In the immediate vicinity of the structural and equipment assembly hall, the west side houses the completion assembly hall, which was specially designed for the A380, where the Airbus flagship, which is produced in close cooperation at various European locations, receives its interior fittings, and where the cabin interior, panelling and seats are assembled. Two specimens of what is currently the world's largest passenger aircraft can be processed simultaneously in this hall. Since the machines arrive here in their already assembled state, the two building sites have an enormous column-free area. The main load-bearing structure of the building is formed by the ten-metre high external steel trusses, from which the secondary structure is suspended in the interior below the roof level. Apart from the supporting structure, it is above all the characteristic design that characterises the external appearance of the 195 x 82 metre hall.

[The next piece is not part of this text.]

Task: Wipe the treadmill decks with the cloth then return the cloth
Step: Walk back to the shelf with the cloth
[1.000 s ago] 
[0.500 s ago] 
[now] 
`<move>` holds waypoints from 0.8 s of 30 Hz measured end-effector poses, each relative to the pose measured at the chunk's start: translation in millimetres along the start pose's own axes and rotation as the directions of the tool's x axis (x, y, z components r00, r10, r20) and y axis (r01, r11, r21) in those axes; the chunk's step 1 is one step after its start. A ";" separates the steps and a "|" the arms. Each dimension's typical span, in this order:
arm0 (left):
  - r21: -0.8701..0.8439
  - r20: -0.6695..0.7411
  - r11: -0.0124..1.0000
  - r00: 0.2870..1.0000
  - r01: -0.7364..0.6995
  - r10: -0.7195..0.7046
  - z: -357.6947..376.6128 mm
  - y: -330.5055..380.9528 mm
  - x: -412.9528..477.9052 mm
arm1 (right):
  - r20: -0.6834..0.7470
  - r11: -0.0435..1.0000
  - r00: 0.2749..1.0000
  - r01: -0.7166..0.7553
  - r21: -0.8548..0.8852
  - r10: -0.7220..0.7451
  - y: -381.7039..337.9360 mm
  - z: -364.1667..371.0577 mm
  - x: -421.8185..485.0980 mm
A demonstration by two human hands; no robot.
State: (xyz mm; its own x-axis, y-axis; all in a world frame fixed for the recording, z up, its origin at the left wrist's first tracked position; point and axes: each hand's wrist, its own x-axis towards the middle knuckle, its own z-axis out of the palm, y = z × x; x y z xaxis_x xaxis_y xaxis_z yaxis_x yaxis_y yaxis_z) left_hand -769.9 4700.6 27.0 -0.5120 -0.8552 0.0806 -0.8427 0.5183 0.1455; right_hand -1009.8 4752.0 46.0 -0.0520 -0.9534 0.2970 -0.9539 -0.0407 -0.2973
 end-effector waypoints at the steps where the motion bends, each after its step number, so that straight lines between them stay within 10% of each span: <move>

Airbus Factory Premises, Hamburg-Finkenwerder / Germany
Airbus Deutschland GmbH, Hamburg / Germany
The basic rectangular shape is broken up by the so-called bow scoops, which dock onto the northern façade, and the tail scoops, which protrude from the roof and accommodate the nose and vertical fin of the A380. In this way, the shape of the building follows the contour of the aircraft and thus optimizes the volume of the room. The south façade essentially consists of closed 17-metre high sliding door elements that can be opened to the width of the building site. Partial glazing is integrated into the door areas to provide natural lighting for the workstations in the hall. The rear scoops above the gates can also be opened; they are equipped with double-wing swivel gates. On the north side, all secondary functional rooms are accommodated in a six-storey timber-frame building, with the façade designed in accordance with the functional requirements behind it - in the production and social areas as well as in the field of vision of offices and stairwells, window bands with openable window casements create transparency, while in other areas heat-insulated metal cassettes were used.